O documento prossegue argumentando que “uma agenda moralizante se identifica pelo foco em regular comportamentos privados, uso de linguagem carregada de termos valorativos como ‘degradação moral’, ‘preservação da inocência’, ‘doutrinação’, ‘ideologia de gênero’, ‘ameaça à família tradicional’ e pela criação de pânico moral através da amplificação de casos isolados”.
Além disso, as autoras destacam a existência de propostas que visam criminalizar discussões sobre identidade de gênero, vetar “atividades pedagógicas de gênero” nas escolas, proibir tratamentos médicos para jovens transgêneros e impedir a participação de menores em eventos LGBTQIA+.
Esses projetos frequentemente “empregam termos vagos e imprecisos como ‘erotização infantil’ e ‘sexualização precoce’ para justificar intervenções em políticas educacionais e culturais, estabelecendo controle sobre conteúdos artísticos e pedagógicos”, explicam.
E acrescentam: “Em vez de fortalecer redes de proteção ou ampliar direitos sociais, estas iniciativas legislativas concentram-se em medidas punitivas, como o aumento do período de internação para adolescentes infratores, e em intervenções que restringem a autonomia de profissionais da saúde e educação, redirecionando o poder decisório para os pais ou responsáveis em questões sensíveis de desenvolvimento e identidade”.
Baixa efetividade
Apesar de serem projetos de forte apelo junto a setores de direita e extrema direita e da alta produtividade de seus autores, as pesquisadoras identificam uma baixa efetividade das propostas ao analisarem as que seguiram adiante e as que não concluíram com êxito sua trajetória legislativa.
Até janeiro deste ano, dos 739 PLs avaliados, 22 foram arquivados; 15 foram retirados pelo autor; 70 estão prontos para ir ao plenário e 21 já tiveram progressão de casa.
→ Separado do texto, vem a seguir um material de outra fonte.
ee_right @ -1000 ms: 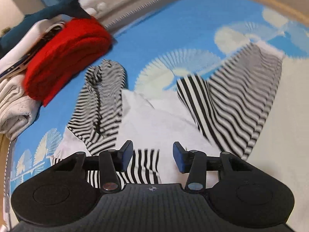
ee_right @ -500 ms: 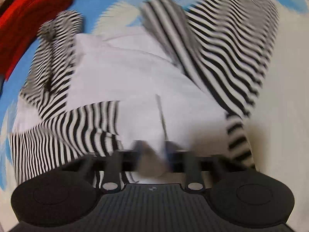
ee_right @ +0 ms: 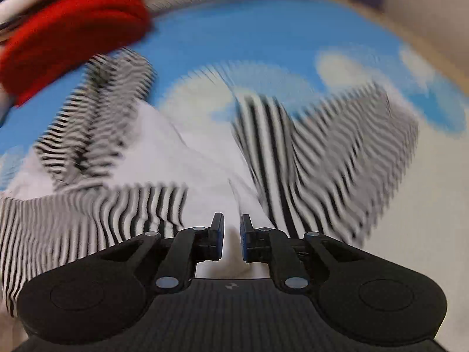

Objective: Fold small clothes

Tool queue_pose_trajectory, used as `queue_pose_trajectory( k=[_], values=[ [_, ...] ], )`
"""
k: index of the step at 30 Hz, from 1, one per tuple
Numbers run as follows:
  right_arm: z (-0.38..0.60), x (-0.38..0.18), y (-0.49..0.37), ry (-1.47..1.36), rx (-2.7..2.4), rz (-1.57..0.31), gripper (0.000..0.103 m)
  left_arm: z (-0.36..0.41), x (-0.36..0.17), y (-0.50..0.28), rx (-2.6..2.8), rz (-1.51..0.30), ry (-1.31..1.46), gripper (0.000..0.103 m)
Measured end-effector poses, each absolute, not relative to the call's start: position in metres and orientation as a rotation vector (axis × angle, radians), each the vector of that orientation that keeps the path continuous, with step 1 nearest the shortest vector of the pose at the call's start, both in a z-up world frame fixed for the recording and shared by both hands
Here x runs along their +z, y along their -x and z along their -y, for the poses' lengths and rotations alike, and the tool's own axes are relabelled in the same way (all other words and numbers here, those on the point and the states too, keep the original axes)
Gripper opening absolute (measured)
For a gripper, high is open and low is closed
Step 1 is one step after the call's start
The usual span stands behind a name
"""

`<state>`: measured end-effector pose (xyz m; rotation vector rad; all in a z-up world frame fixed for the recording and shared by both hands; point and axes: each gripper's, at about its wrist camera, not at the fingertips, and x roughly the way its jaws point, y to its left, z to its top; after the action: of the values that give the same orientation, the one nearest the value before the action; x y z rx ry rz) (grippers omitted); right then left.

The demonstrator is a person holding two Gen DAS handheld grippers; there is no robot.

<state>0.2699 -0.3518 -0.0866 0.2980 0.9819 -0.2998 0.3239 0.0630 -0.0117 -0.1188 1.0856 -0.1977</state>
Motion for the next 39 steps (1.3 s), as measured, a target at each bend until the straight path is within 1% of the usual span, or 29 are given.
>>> queue_pose_trajectory(
  k=[1, 3, 4, 5, 7, 8, 9, 11, 12, 14, 16, 19, 26, 32, 39],
  values=[
    [0.353, -0.089, -0.267, -0.327, -0.285, -0.974, 0.015, -0.060, -0.016, -0.323, -0.206, -1.095, 0.108, 0.027],
    [0.350, -0.084, -0.266, -0.346, -0.227, -0.928, 0.024, -0.055, -0.023, -0.323, -0.224, -1.115, 0.096, 0.027],
    [0.353, -0.083, -0.264, -0.369, -0.192, -0.903, 0.031, -0.053, -0.028, -0.324, -0.229, -1.129, 0.099, 0.027],
    [0.354, -0.084, -0.264, -0.402, -0.154, -0.888, 0.035, -0.052, -0.034, -0.324, -0.231, -1.148, 0.106, 0.027],
    [0.359, -0.098, -0.269, -0.427, -0.134, -0.948, 0.038, -0.049, -0.051, -0.326, -0.219, -1.203, 0.101, 0.027],
    [0.362, -0.112, -0.276, -0.424, -0.148, -1.033, 0.041, -0.047, -0.060, -0.326, -0.201, -1.238, 0.085, 0.027],
    [0.366, -0.127, -0.281, -0.417, -0.146, -1.120, 0.041, -0.046, -0.069, -0.327, -0.180, -1.280, 0.067, 0.027],
    [0.369, -0.123, -0.282, -0.412, -0.135, -1.108, 0.041, -0.045, -0.076, -0.328, -0.153, -1.326, 0.045, 0.027],
    [0.369, -0.115, -0.282, -0.406, -0.137, -1.103, 0.041, -0.045, -0.073, -0.330, -0.150, -1.320, 0.042, 0.027],
    [0.375, -0.092, -0.280, -0.417, -0.120, -1.037, 0.042, -0.042, -0.060, -0.330, -0.158, -1.280, 0.039, 0.027],
    [0.384, -0.074, -0.271, -0.423, -0.109, -0.987, 0.044, -0.037, -0.043, -0.328, -0.180, -1.222, 0.042, 0.031],
    [0.407, -0.056, -0.267, -0.432, -0.133, -0.940, 0.045, -0.029, -0.027, -0.326, -0.197, -1.152, 0.021, 0.034],
    [0.490, -0.044, -0.255, -0.527, -0.299, -0.865, 0.045, -0.009, -0.025, -0.321, -0.202, -1.135, -0.017, 0.034],
    [0.574, -0.063, -0.244, -0.615, -0.526, -0.771, 0.045, -0.010, -0.025, -0.324, -0.203, -1.126, 0.003, 0.034],
    [0.638, -0.115, -0.251, -0.731, -0.653, -0.730, 0.045, -0.010, -0.025, -0.327, -0.178, -1.111, 0.018, 0.034]
  ],
)
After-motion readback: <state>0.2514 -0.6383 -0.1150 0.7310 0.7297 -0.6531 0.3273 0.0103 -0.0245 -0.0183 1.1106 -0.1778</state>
Ao todo, 611 estão em tramitação.
Apenas quatro propostas desses autores se tornaram lei ordinária, nenhuma ligada à temática armamentista, tão cara a eles. Dentre elas estão a lei que concedeu à cidade de Cruzeiro do Sul (AC) o título de Capital Nacional da Farinha da Mandioca e a que reconheceu o Festival de Parintins e os bois Garantido e Caprichoso como manifestação da cultura nacional.
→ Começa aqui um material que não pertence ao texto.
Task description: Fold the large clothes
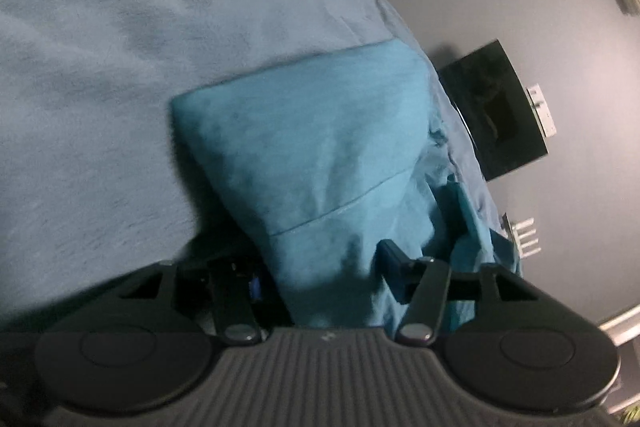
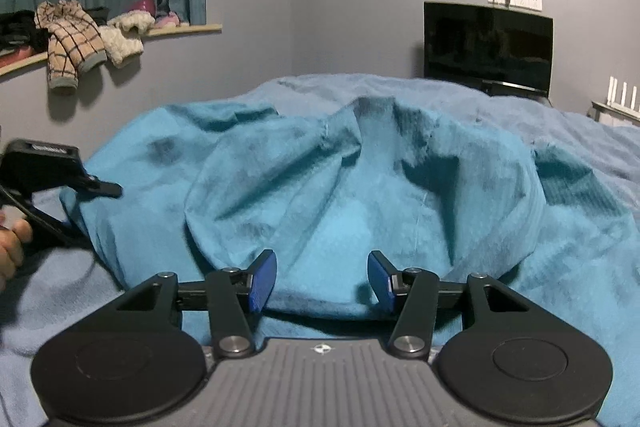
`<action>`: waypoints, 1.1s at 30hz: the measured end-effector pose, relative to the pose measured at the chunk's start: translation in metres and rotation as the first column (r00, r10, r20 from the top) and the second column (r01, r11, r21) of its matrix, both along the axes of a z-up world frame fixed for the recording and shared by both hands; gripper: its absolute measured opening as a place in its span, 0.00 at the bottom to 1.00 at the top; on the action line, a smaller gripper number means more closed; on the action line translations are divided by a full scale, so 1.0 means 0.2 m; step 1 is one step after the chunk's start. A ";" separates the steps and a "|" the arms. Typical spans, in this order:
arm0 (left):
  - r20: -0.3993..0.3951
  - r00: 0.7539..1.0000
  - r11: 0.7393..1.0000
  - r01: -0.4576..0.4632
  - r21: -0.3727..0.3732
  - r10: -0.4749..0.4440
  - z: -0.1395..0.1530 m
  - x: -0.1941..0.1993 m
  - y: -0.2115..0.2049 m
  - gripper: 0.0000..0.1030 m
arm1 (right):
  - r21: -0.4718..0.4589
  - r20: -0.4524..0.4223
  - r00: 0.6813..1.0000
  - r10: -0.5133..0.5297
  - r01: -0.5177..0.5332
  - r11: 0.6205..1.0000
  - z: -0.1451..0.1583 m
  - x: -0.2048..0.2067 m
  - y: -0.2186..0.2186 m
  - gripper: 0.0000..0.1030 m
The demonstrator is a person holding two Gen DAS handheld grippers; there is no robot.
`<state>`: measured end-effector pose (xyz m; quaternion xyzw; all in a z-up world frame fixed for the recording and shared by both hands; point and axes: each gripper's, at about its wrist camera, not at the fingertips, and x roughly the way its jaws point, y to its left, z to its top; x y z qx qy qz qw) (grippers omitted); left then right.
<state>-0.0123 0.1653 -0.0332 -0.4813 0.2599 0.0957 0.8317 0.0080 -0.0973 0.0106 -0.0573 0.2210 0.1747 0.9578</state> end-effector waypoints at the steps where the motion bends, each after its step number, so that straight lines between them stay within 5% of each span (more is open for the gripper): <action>1: 0.006 1.000 1.000 0.013 0.027 -0.014 0.01 0.01 -0.01 0.53 | -0.005 0.014 1.000 0.007 -0.007 1.000 0.01 -0.01 0.01 0.53; 5: 0.031 0.998 0.996 0.045 0.083 -0.047 0.02 0.09 -0.04 0.35 | -0.010 0.022 0.999 0.034 -0.034 0.999 0.01 -0.05 0.05 0.61; 10: 0.094 0.990 0.967 0.078 0.244 -0.103 0.17 0.11 -0.14 0.19 | -0.039 -0.122 0.992 0.035 -0.040 0.998 -0.12 0.01 0.05 0.64; 14: 0.218 0.949 0.895 0.115 0.430 -0.226 0.32 0.08 -0.30 0.15 | -0.095 -0.147 0.988 0.052 -0.067 0.993 -0.18 0.00 0.09 0.72; 17: 0.259 0.898 0.797 0.147 0.585 -0.356 0.44 0.05 -0.50 0.15 | -0.150 -0.134 0.990 0.052 -0.072 0.986 -0.20 -0.04 0.12 0.72; 24: 0.247 0.816 0.638 0.183 0.748 -0.523 0.58 0.06 -0.78 0.15 | -0.134 -0.146 0.988 0.051 -0.071 0.988 -0.19 -0.05 0.13 0.72; 29: 0.224 0.797 0.597 0.202 0.777 -0.561 0.61 0.06 -0.83 0.15 | -0.077 -0.171 0.984 0.056 -0.070 0.995 -0.14 -0.06 0.10 0.72; 33: 0.212 0.780 0.569 0.214 0.794 -0.589 0.64 0.10 -0.82 0.15 | 0.097 -0.221 0.973 0.063 -0.042 0.994 -0.04 -0.08 -0.03 0.72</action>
Para Terine Coelho, o número de projetos aprovados e os temas são reveladores da estratégia de atuação do grupo. “Esse é um dos achados do levantamento porque sugere que muitas das proposições dos congressistas têm função mais discursiva do que efetivamente legislativa. Quer dizer, servem para mobilizar, dinamizar suas bases”.